12:43And behind prison walls like him, Rosa Luxemburg fought for the heart and mind of the German proletariat,
12:55supported by loyal comrades who were part of the German Left in the Spartacus Group
13:00had come together.
13:02From their cells, from their hiding places, with their words and writings came the truth,
13:19that you were looking for, mothers of Germany, starving people, soldiers and workers, who were
13:26ostracized unpatriotic fellows, were the only ones who stood by you.
13:31To you and therefore to Germany.
13:34They knew that ending this war was serving the fatherland.
13:39Heed their call, proletarians.
13:41Lead the fight against this war and at the same time lead it as a fight for power in the stack,
13:46as a fight against the roots of all wars.
13:49And the first confirmation came from the East.
13:58The Russian people began their march to freedom.
14:01The Tsar had been overthrown and the ground was prepared for the decisive battle for peace.
14:07An example was given.
14:10It was something new in the world.
14:12On the Eastern Front, Russian and German workers fraternized.
14:21The uniforms were no longer important when classmates shook hands.
14:32It was something new in the world.
14:36A few months later it suddenly no longer seemed safe,
14:39whether the German fleet would always direct its guns at the targets the Kaiser commanded.
14:44There was open resistance among the sailors.
14:47The gentlemen, alarmed and disturbed, made an example.
14:51The young sailors Reichpitsch and Köbis were the first victims of the German Revolution.
14:58They fell so that the dying would end.
15:03And Spartacus took over their legacy
15:06and pushed the popular movement against the war forward.
15:10In its ranks, workers learned to spread the truth.
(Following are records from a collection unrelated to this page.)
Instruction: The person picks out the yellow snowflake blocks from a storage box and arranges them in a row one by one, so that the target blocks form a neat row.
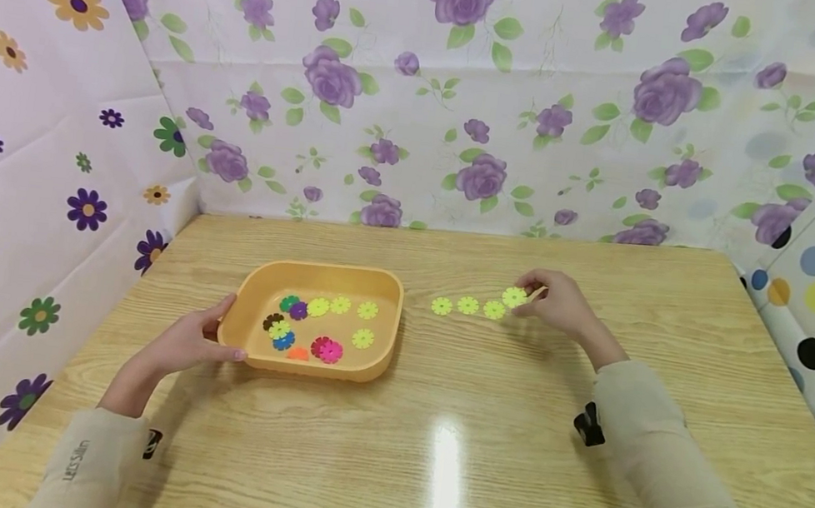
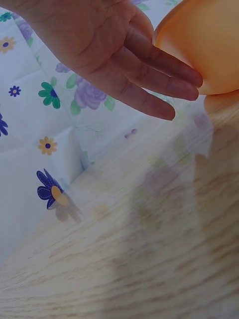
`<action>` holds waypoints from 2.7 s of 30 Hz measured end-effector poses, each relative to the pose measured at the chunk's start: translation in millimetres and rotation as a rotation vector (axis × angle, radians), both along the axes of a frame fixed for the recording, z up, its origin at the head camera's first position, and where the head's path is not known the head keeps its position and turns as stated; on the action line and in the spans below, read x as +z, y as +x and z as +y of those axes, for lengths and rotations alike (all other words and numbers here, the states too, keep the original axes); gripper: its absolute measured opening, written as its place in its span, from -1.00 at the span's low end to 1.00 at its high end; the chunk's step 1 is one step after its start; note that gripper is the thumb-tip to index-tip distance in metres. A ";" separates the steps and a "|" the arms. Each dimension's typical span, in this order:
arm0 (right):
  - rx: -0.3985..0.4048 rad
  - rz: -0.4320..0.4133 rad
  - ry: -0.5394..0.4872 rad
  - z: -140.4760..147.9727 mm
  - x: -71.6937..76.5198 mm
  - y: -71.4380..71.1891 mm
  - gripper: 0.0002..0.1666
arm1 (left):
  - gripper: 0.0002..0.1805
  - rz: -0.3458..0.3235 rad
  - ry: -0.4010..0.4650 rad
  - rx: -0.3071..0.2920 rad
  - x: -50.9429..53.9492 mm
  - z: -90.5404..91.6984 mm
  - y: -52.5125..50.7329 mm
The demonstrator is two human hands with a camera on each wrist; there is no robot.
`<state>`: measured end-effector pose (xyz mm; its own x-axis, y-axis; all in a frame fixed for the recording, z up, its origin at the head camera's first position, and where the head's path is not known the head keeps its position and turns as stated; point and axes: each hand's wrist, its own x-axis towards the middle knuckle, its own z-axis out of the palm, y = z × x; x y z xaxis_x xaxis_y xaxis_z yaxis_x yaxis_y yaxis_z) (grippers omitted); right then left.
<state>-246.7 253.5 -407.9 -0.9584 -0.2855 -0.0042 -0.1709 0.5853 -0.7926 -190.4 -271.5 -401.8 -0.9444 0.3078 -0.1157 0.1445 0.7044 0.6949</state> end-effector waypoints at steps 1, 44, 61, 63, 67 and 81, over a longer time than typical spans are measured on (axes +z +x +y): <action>0.002 0.002 0.007 1.6 -1.5 -0.3 -0.56 | 0.15 -0.002 -0.003 0.001 -0.1 -0.1 -0.1; -0.065 -0.076 0.077 0.4 -15.7 -6.3 -0.55 | 0.15 0.002 -0.016 0.006 1.4 -0.5 -0.4; -0.050 -0.032 -0.093 -48.8 3.7 5.8 -0.56 | 0.16 -0.013 0.002 -0.003 -0.2 -0.9 -1.9; -0.042 -0.033 -0.107 -53.1 4.7 7.1 -0.56 | 0.16 -0.015 0.004 -0.003 -0.3 -0.8 -1.4; -0.032 -0.035 -0.146 -64.1 7.1 9.6 -0.57 | 0.16 -0.021 0.004 0.001 -0.3 -1.1 -0.5; 0.035 -0.015 -0.229 -114.2 7.1 14.5 -0.59 | 0.16 -0.029 0.004 0.007 -0.5 -1.2 -0.2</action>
<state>-232.2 139.3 -400.8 -0.9481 -0.3140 0.0498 -0.1748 0.3840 -0.9066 -190.6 -272.8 -402.3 -0.9428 0.3016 -0.1417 0.1192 0.7024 0.7018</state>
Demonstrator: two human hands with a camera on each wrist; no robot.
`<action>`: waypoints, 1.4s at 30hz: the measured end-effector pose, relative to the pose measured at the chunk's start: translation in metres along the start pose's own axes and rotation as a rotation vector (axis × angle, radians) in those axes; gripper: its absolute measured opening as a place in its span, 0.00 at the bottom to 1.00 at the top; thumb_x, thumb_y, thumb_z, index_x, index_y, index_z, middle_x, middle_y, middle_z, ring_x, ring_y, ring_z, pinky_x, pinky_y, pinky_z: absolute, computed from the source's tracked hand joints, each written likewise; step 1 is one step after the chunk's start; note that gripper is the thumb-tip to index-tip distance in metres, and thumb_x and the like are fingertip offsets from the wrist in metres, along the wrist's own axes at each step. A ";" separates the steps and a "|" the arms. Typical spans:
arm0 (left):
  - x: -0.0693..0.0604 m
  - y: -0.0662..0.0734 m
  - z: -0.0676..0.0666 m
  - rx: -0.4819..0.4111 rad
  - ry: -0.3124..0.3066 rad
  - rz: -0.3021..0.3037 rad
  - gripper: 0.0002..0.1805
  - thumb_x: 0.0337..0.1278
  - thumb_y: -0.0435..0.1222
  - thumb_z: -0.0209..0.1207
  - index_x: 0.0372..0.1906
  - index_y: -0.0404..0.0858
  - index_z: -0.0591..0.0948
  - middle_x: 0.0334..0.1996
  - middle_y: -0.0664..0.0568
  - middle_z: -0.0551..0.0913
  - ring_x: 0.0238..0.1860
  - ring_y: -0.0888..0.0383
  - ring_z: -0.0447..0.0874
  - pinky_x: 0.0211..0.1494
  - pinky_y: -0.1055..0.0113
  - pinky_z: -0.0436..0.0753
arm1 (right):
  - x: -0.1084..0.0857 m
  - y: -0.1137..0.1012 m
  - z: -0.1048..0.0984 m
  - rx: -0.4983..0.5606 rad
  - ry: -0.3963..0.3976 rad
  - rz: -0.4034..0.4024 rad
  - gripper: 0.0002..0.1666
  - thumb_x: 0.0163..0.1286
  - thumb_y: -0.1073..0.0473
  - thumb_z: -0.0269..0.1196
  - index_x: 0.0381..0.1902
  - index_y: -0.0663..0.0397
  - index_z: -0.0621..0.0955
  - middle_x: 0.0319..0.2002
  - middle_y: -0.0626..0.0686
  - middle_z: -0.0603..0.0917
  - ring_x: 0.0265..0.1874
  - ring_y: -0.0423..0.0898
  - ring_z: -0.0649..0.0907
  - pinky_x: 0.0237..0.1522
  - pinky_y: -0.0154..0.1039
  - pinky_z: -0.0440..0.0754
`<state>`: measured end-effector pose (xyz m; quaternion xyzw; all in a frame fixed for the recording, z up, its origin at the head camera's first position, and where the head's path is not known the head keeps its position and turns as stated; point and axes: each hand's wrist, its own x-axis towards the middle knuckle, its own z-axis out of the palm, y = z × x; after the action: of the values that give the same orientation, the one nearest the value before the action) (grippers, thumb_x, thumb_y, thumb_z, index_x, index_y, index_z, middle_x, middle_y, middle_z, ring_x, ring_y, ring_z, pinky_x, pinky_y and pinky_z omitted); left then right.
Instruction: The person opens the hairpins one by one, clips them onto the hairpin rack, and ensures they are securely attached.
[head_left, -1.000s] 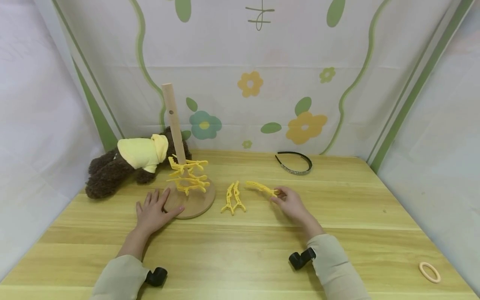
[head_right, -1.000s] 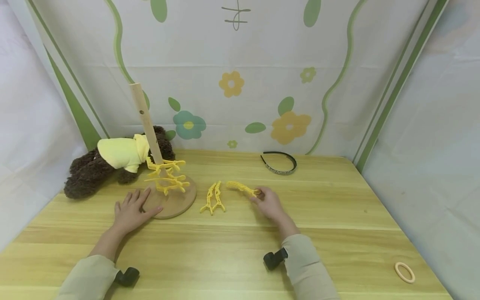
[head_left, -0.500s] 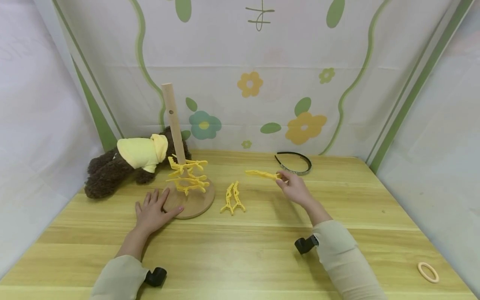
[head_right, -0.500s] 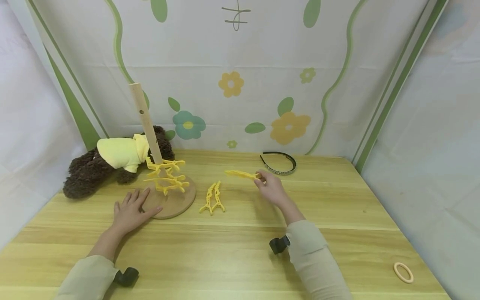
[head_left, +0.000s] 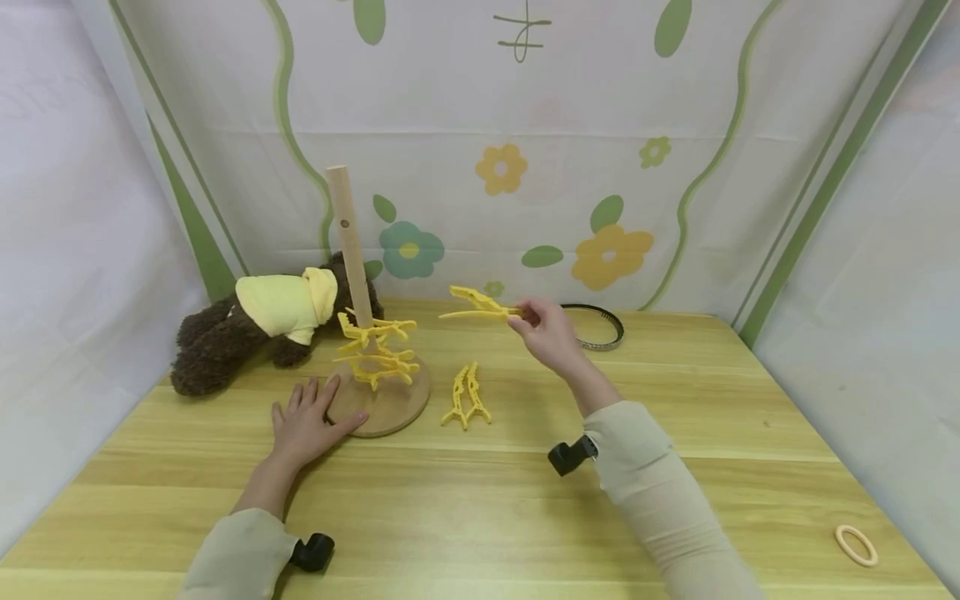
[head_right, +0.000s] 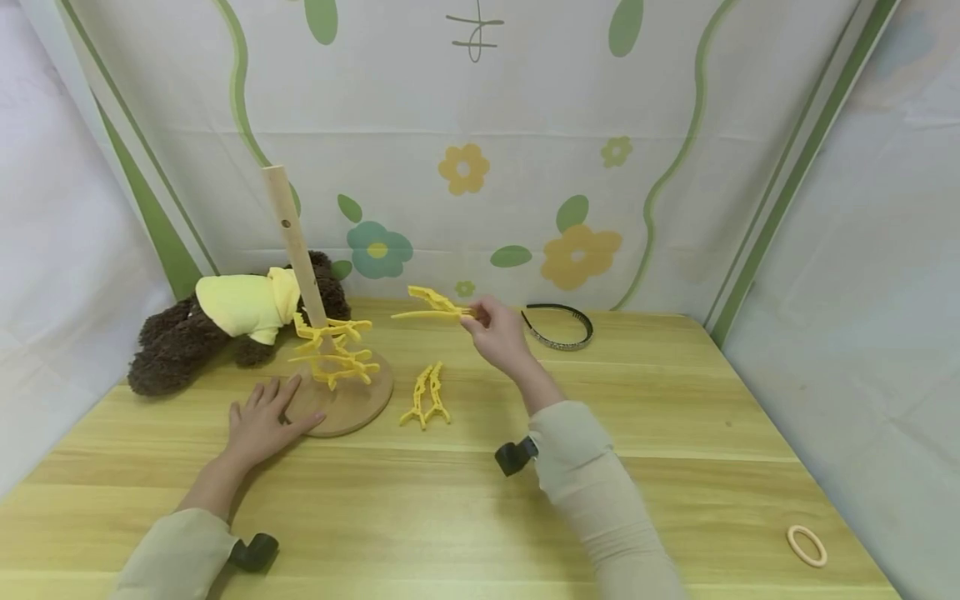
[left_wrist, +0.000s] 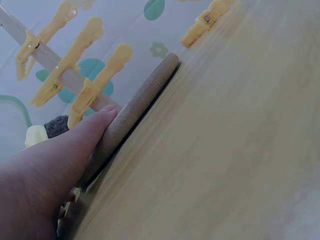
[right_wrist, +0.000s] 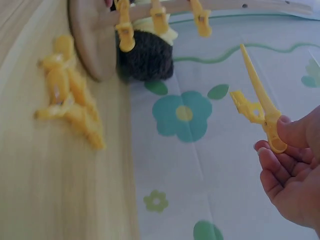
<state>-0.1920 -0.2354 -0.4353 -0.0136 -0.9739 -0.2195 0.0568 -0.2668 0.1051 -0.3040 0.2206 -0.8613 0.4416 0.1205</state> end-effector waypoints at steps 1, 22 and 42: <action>0.000 0.000 0.000 -0.001 -0.001 0.001 0.50 0.42 0.66 0.47 0.67 0.41 0.50 0.62 0.31 0.47 0.60 0.33 0.37 0.49 0.34 0.30 | 0.003 -0.003 0.003 0.022 0.005 -0.008 0.11 0.59 0.63 0.59 0.37 0.66 0.77 0.28 0.55 0.77 0.27 0.47 0.74 0.29 0.38 0.72; 0.002 0.001 0.000 0.010 0.005 0.008 0.50 0.41 0.66 0.47 0.66 0.41 0.51 0.62 0.31 0.48 0.60 0.33 0.38 0.49 0.34 0.31 | 0.044 -0.063 0.067 0.098 -0.122 -0.083 0.08 0.60 0.62 0.58 0.35 0.62 0.77 0.24 0.51 0.76 0.22 0.43 0.72 0.23 0.31 0.70; 0.001 0.002 -0.003 0.014 -0.011 0.005 0.49 0.43 0.66 0.47 0.66 0.41 0.50 0.61 0.30 0.47 0.60 0.33 0.38 0.49 0.34 0.32 | 0.048 -0.088 0.089 0.016 -0.224 -0.089 0.11 0.61 0.61 0.57 0.40 0.62 0.77 0.30 0.51 0.77 0.27 0.41 0.75 0.28 0.28 0.72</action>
<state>-0.1924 -0.2352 -0.4318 -0.0167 -0.9756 -0.2126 0.0522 -0.2665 -0.0254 -0.2739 0.3074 -0.8551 0.4154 0.0413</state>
15:13The truth about the monopolies and their emperor.
15:16The truth about social chauvinists.
15:18The truth also about the wrong path of the USPD,
15:21who had separated from the Scheidemanns,
15:24whose hesitation and wavering brought even more confusion to the masses.
15:27Two of our comrades, the sailors Reichpitsch and Köbis,
15:32have given their classmates a signal and an example.
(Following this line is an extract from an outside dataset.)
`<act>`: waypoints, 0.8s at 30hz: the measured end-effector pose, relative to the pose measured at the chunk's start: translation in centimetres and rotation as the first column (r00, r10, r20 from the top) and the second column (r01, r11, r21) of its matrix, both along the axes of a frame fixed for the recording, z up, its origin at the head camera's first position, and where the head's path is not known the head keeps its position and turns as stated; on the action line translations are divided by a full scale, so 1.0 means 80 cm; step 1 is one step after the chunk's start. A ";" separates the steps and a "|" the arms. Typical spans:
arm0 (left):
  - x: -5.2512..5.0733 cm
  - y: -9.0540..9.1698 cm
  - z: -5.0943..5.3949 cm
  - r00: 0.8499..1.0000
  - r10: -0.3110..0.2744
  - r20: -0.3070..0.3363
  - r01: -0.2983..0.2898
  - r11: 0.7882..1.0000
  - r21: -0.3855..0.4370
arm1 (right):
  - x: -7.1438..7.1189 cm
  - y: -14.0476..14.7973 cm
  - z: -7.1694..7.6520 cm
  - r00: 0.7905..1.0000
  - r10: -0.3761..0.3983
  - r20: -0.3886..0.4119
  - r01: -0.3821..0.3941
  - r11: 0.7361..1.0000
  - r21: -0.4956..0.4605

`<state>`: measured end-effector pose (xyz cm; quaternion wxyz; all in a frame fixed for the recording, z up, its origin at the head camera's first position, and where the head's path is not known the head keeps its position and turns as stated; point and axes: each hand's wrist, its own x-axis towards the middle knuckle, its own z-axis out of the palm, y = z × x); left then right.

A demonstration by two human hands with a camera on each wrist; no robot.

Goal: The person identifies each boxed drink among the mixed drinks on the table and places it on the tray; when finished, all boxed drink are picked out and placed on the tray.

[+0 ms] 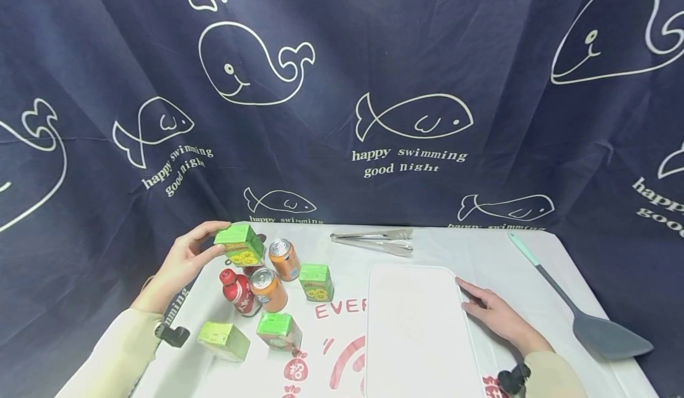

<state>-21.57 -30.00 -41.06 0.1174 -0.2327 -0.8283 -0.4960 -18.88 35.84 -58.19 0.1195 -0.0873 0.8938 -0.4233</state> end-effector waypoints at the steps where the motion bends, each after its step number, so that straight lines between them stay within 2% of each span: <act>1: 0.000 0.003 0.001 1.000 -0.004 0.007 0.004 1.000 -0.002 | 0.000 0.000 0.000 1.000 0.000 -0.002 0.000 1.000 0.002; 7: -0.003 0.019 0.004 0.999 -0.023 0.028 0.024 0.999 -0.025 | 0.000 0.000 -0.001 1.000 -0.003 0.002 0.003 1.000 0.001; 16: -0.006 0.046 0.007 0.996 -0.063 0.059 0.063 0.998 -0.009 | 0.001 -0.001 -0.002 1.000 -0.011 0.009 0.011 1.000 -0.005; 21: -0.008 0.061 0.006 0.997 -0.051 0.063 0.055 0.997 -0.058 | 0.000 0.000 -0.003 0.999 -0.012 0.029 0.013 1.000 -0.026; 24: -0.009 0.068 0.005 0.992 -0.070 0.107 0.075 0.996 -0.039 | -0.001 0.001 -0.004 1.000 -0.012 0.027 0.013 1.000 -0.026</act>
15:35German workers act the same way.
15:40It was not an easy path that Spartacus showed.
15:44But it was the only one that could lead out of misery.
15:47The rich are even richer because of the war,
15:55the poor have become even poorer.
16:03The urgent task of the German workers,
16:05peace, just as it is now,
16:08our Russian brothers do.
16:10So that we have our peace and not the peace of the imperialists.
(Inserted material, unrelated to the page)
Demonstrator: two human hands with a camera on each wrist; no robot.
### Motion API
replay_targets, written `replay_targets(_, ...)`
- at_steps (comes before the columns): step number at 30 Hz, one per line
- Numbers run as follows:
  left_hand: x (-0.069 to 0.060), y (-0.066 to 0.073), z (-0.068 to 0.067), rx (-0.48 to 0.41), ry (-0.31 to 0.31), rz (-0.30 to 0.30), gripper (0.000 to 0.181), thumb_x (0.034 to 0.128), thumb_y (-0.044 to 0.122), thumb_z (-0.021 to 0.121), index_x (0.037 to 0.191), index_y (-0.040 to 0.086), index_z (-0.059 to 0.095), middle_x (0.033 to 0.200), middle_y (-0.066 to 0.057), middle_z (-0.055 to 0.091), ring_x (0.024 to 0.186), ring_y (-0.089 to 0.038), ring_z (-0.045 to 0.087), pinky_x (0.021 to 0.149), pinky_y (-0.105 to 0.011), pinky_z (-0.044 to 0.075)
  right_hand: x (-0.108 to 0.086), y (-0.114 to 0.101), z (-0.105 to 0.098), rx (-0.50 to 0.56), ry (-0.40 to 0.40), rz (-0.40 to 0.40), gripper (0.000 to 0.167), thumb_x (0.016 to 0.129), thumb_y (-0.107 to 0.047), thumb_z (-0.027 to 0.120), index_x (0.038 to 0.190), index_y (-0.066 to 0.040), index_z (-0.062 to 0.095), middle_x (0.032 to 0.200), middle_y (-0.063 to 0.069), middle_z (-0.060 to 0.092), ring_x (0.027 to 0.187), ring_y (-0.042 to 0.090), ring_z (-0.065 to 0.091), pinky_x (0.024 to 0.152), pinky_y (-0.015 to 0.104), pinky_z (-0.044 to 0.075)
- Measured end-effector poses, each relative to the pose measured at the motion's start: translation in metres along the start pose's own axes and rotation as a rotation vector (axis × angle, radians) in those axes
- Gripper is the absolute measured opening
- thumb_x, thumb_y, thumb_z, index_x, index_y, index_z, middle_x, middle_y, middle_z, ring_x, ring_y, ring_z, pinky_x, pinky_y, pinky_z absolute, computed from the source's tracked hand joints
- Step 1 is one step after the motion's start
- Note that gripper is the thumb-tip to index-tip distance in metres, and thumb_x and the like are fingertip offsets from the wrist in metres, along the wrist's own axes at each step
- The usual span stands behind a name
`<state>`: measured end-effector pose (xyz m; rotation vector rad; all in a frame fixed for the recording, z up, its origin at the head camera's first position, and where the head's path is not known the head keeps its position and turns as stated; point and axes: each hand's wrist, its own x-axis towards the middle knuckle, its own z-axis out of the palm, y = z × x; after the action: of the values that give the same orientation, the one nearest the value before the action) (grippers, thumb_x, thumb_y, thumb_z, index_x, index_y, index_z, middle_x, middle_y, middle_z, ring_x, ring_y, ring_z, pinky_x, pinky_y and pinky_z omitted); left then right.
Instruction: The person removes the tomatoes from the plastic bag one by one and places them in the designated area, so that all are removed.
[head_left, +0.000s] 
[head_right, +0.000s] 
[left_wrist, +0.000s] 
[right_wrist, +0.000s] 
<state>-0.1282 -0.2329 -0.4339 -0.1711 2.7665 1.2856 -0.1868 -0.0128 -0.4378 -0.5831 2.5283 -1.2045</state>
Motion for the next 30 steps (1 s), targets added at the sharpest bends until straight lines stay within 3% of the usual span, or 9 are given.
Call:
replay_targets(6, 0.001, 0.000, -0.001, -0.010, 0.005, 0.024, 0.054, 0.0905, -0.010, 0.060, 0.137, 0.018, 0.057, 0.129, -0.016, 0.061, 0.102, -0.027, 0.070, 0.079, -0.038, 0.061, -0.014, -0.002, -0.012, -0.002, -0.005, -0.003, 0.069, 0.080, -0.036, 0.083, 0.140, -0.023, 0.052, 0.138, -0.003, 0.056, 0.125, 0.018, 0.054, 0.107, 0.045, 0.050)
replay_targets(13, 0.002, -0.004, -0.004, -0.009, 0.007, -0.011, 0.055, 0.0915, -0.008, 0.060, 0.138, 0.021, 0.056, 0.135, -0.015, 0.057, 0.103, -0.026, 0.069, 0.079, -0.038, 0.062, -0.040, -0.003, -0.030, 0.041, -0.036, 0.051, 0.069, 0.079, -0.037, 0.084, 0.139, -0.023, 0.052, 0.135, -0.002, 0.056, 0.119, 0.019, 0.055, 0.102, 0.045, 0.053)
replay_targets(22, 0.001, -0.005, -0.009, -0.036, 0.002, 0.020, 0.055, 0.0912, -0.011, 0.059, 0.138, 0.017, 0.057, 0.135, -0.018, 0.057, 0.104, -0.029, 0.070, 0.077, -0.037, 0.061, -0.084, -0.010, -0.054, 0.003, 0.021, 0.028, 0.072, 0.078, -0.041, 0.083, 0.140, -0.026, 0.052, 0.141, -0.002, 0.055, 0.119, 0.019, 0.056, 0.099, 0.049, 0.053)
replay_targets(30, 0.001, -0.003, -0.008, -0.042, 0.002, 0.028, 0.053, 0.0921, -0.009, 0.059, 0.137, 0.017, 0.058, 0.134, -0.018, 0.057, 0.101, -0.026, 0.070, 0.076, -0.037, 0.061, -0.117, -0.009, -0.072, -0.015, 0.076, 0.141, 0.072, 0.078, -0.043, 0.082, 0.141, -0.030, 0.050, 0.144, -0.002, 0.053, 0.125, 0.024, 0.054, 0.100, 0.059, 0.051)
16:14Because there is no help.
16:18Not against the old and not against the new need
16:22as the self-help of the proletariat.
16:26There is no way to peace
16:28than the revolution.
16:31Than the revolution.
16:44And again the confirmation came from the East.
16:52Above the noise of war and doubt, the Aurora's shots rang out.
16:56Red October completed what February had begun.
17:00The Russian workers showed how to fight against the war.
17:04And use war to chase away the injustice of millennia.
17:07If there is a party, disciplined and united,
17:11united and true to the teachings of Marx and Lenin.
17:13Thus began the turning point of the world.
17:16To all.
17:17The All-Russian Congress of Soviets has a new,
17:21a Soviet government was formed.
17:23A government of councils created by the people themselves.
17:28A new, real form of democracy.
17:30The world should hear it.
17:33The proletarians of all countries should follow the example,
17:37so that there may be peace forever.
17:39And the great teacher of the revolution taught not only the Russian proletariat.
17:43The German left took up the call and passed it on.
17:56Help the Russian brothers.
17:58Help yourself.
18:00Follow their example.
18:01The hour of decision has struck for the German proletariat.
18:06On to the fight for peace, freedom, bread.
18:09Down with war.
18:10Down with the government.
18:11Long live the mass struggle of the workers.
18:13Long live socialism.
18:14And this call was echoed millions of times.
18:19When the German imperialists of the young Soviet power
18:21wanted to impose the shameful Peace of Brest-Litovsk,
18:24The most significant action of the German proletariat to date began.
18:32The mass strike begins on Monday, January 28th.
18:36In January 1918, German workers demonstrated
19:04how this war was to be ended.
19:07By wanting to help their Russian brothers,
19:09they felt that they were helping themselves.
19:12Thus the law of solidarity was fulfilled.
19:15Hope went with them to the streets
19:17and came with them out of the darkness of their shafts.
19:23The deadly circle was broken.
19:26And the power that had been asked for so often and so much,
19:29it was their own power that was preparing to accomplish everything.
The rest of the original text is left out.